What the exercise asks — An exact copy of every record, without the pictures, is what should come back.

======== Supplied material ========

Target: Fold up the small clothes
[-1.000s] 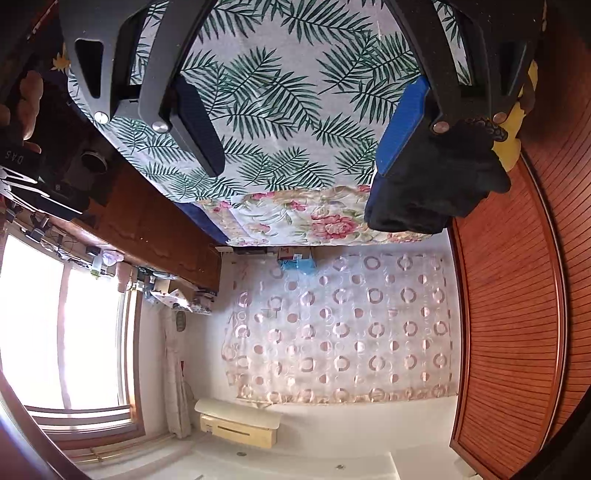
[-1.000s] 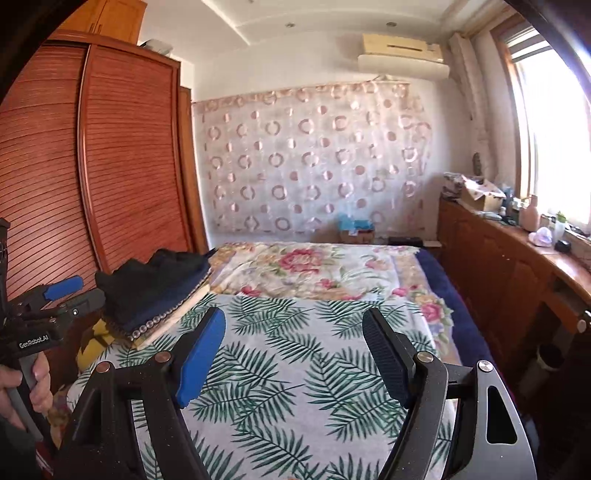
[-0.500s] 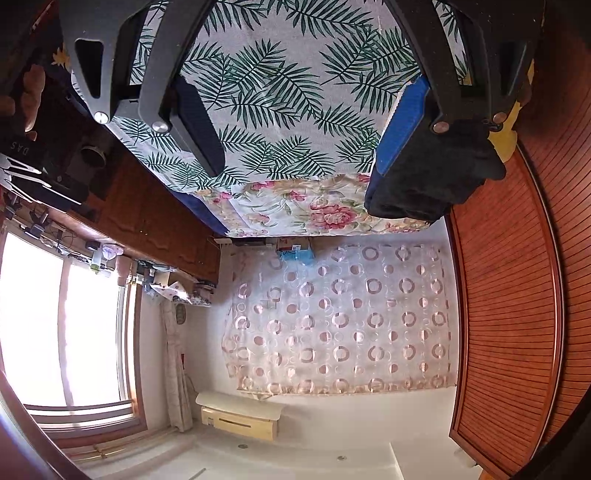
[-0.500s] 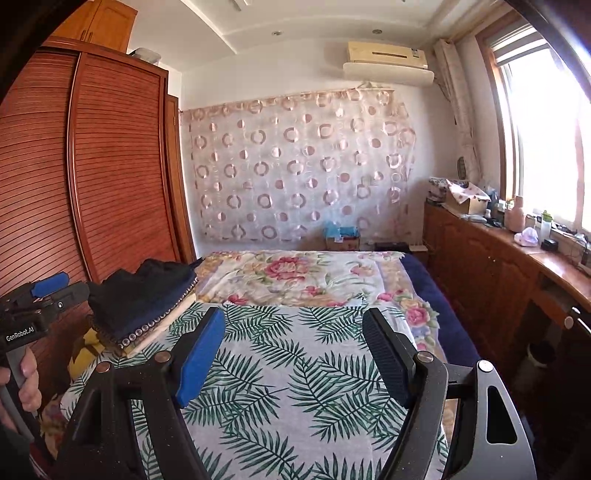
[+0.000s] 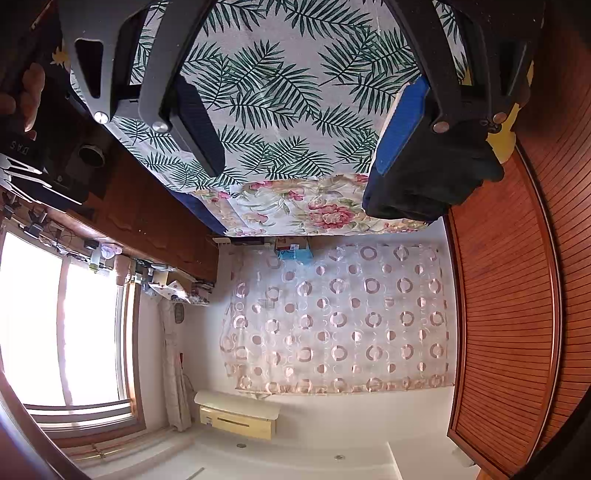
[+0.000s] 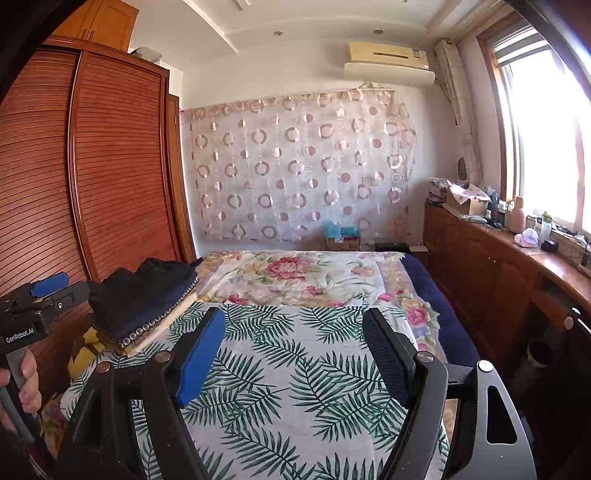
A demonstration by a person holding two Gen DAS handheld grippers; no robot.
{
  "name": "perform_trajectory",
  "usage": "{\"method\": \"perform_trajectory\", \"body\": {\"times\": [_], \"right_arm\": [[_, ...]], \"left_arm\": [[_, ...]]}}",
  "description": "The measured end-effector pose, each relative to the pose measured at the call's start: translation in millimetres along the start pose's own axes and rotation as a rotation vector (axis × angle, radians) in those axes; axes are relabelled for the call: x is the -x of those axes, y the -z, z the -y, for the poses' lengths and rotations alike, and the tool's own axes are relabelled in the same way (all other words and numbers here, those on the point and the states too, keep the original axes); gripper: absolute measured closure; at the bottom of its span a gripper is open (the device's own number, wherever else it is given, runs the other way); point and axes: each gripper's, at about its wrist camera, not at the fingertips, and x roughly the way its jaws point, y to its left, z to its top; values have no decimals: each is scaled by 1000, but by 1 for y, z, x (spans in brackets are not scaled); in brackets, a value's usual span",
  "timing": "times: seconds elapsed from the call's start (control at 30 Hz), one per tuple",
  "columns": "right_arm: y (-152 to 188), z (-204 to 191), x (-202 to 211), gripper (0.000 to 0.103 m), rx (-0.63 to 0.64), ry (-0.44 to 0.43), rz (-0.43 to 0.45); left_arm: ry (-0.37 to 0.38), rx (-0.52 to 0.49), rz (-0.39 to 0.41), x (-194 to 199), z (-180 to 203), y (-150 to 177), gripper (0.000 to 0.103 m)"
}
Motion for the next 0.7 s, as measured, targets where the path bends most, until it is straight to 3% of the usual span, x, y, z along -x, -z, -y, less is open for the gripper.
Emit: {"method": "perform_trajectory", "body": {"times": [0.7], "right_arm": [[3,7,-3,25,4,-7,1]], "left_arm": [[0,-2,2,-1,-2,2,18]]}}
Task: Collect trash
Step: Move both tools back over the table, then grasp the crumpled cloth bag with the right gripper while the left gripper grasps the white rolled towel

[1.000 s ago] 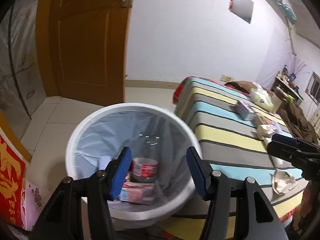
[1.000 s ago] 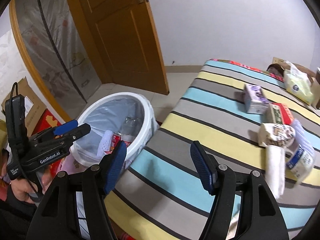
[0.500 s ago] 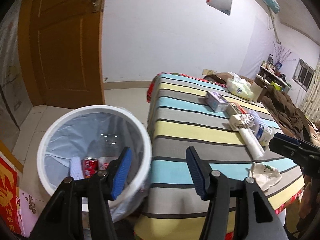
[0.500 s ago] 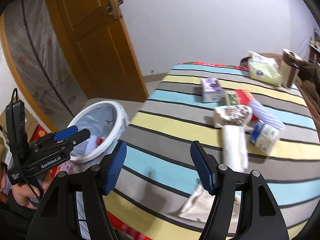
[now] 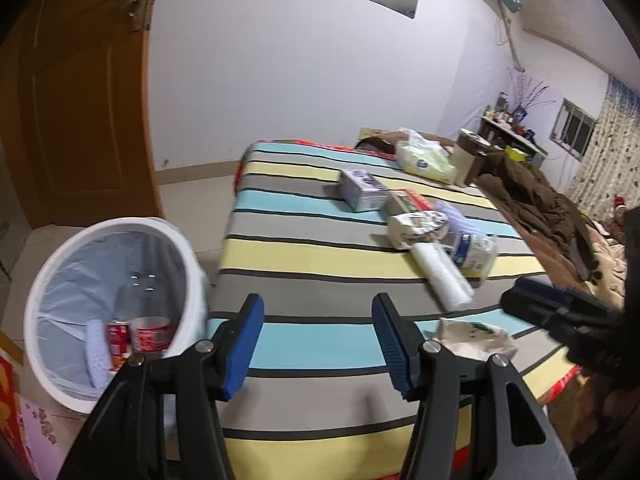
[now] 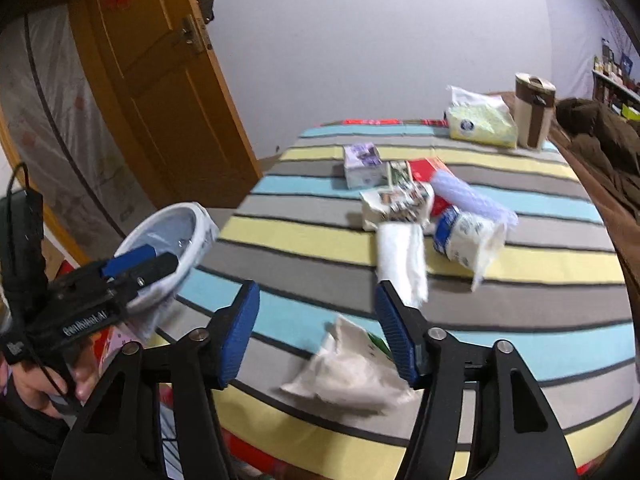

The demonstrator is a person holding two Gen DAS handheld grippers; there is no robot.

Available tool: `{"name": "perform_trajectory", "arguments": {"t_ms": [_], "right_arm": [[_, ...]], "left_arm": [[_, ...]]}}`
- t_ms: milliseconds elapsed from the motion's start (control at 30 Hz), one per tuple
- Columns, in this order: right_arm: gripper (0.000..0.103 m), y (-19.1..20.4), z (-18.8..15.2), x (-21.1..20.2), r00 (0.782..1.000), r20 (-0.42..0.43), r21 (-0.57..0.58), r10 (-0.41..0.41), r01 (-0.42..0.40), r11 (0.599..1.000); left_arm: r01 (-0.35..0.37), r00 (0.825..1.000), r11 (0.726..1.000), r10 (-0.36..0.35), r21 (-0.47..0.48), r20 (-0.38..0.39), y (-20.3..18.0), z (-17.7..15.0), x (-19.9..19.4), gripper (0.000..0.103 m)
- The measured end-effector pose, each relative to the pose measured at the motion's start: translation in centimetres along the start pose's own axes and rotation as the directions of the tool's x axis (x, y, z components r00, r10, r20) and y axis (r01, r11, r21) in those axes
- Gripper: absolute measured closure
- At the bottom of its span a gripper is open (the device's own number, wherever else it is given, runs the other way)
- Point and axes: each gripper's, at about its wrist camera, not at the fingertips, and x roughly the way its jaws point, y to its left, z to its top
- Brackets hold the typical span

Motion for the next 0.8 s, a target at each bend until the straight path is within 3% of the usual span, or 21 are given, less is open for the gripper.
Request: {"name": "perform_trajectory", "arguments": {"t_ms": [133,500,600,667,800], "right_arm": [[0.050,-2.0,-1.3,0.2,1.000,-0.028,0.040,-0.012,0.013,0.999],[0.052,-3.8,-2.5,2.9,0.991,-0.130,0.064,-0.032,0.041,0.997],[0.072,-4.2,-3.1,3.7,0.985,-0.170,0.063,-0.035,0.046,0.997],[0.074,-4.3,-3.2,3.7,0.985,-0.169,0.068,-0.026,0.038,0.997],[0.088,-4.2,-2.9,2.8,0.990,-0.139,0.055,-0.031,0.039,0.998]], "left_arm": [[0.031,0.999,0.999,-0.031,0.014,-0.008,-1.0,-0.4,0.6,0.045],[0.032,0.997,0.999,-0.029,0.036,-0.066,-2.0,-1.0,2.8,0.045],[0.035,0.996,0.998,-0.032,0.044,-0.079,-2.3,-0.9,3.4,0.045],[0.040,0.996,0.998,-0.036,0.050,-0.083,-2.7,-0.8,3.8,0.045],[0.055,0.995,0.997,-0.050,0.056,-0.084,-3.3,-0.3,4.5,0.045]]}}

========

Task response —
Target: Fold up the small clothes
[-1.000s] 
[-1.000s] 
[-0.500s] 
[-0.500s] 
[+0.000s] 
[+0.000s] 
A demonstration by a person holding two Gen DAS handheld grippers; no robot.
{
  "name": "perform_trajectory",
  "usage": "{\"method\": \"perform_trajectory\", \"body\": {\"times\": [_], \"right_arm\": [[_, ...]], \"left_arm\": [[_, ...]]}}",
  "description": "The measured end-effector pose, each relative to the pose measured at the call's start: translation in millimetres along the start pose's own axes and rotation as a rotation vector (axis × angle, radians) in those axes; axes are relabelled for the call: x is the -x of those axes, y the -z, z the -y, for the poses' lengths and rotations alike, and the tool's own axes are relabelled in the same way (all other words and numbers here, those on the point and the states too, keep the original axes); gripper: absolute measured closure; at the bottom of its span a gripper is open (the device's own number, wherever else it is given, runs the other way); point and axes: each gripper's, at about its wrist camera, not at the fingertips, and x roughly the way its jaws point, y to its left, z to its top; values have no decimals: each is scaled by 1000, but by 1 for y, z, x (spans in brackets are not scaled); in brackets, a value's usual span",
  "timing": "times: seconds elapsed from the call's start (control at 30 Hz), one per tuple",
  "columns": "right_arm: y (-152 to 188), z (-204 to 191), x (-202 to 211), gripper (0.000 to 0.103 m), rx (-0.63 to 0.64), ry (-0.44 to 0.43), rz (-0.43 to 0.45); left_arm: ry (-0.37 to 0.38), rx (-0.52 to 0.49), rz (-0.39 to 0.41), x (-194 to 199), z (-180 to 203), y (-150 to 177), gripper (0.000 to 0.103 m)"
}
Motion for the next 0.7 s, as measured, targets where the path bends most, until it is straight to 3% of the usual span, x, y, z along -x, -z, -y, less is open for the gripper.
Emit: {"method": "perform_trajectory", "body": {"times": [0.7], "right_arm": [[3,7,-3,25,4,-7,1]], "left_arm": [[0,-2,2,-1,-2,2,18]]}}
Task: Collect trash
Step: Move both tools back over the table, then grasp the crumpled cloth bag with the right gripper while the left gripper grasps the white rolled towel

[1.000 s ago] 
[1.000 s ago] 
[0.500 s ago] 
[0.500 s ago] 
[now] 
[now] 

The demonstrator is a person holding two Gen DAS handheld grippers; there is no robot.

Available tool: `{"name": "perform_trajectory", "arguments": {"t_ms": [_], "right_arm": [[_, ...]], "left_arm": [[_, ...]]}}`
- t_ms: milliseconds elapsed from the motion's start (control at 30 Hz), one per tuple
- Columns, in this order: right_arm: gripper (0.000..0.103 m), y (-19.1..20.4), z (-18.8..15.2), x (-21.1..20.2), r00 (0.782..1.000), r20 (-0.42..0.43), r21 (-0.57..0.58), r10 (-0.41..0.41), r01 (-0.42..0.40), r11 (0.599..1.000); left_arm: r01 (-0.35..0.37), r00 (0.825..1.000), r11 (0.726..1.000), r10 (-0.36..0.35), r21 (-0.47..0.48), r20 (-0.38..0.39), y (-20.3..18.0), z (-17.7..15.0), x (-19.9..19.4), gripper (0.000..0.103 m)
- The measured end-effector pose, each relative to the pose measured at the motion's start: translation in centimetres along the start pose's own axes and rotation as the directions of the tool's x axis (x, y, z components r00, r10, r20) and y axis (r01, r11, r21) in those axes
- Gripper: absolute measured closure
- At the bottom of its span a gripper is open (the device's own number, wherever else it is given, runs the other way)
- Point and axes: each gripper's, at about its wrist camera, not at the fingertips, and x roughly the way its jaws point, y to its left, z to its top
- Brackets hold the typical span

Motion for the next 0.8 s, a target at each bend until the straight path is within 3% of the usual span, or 21 are given, less is open for the gripper.
Request: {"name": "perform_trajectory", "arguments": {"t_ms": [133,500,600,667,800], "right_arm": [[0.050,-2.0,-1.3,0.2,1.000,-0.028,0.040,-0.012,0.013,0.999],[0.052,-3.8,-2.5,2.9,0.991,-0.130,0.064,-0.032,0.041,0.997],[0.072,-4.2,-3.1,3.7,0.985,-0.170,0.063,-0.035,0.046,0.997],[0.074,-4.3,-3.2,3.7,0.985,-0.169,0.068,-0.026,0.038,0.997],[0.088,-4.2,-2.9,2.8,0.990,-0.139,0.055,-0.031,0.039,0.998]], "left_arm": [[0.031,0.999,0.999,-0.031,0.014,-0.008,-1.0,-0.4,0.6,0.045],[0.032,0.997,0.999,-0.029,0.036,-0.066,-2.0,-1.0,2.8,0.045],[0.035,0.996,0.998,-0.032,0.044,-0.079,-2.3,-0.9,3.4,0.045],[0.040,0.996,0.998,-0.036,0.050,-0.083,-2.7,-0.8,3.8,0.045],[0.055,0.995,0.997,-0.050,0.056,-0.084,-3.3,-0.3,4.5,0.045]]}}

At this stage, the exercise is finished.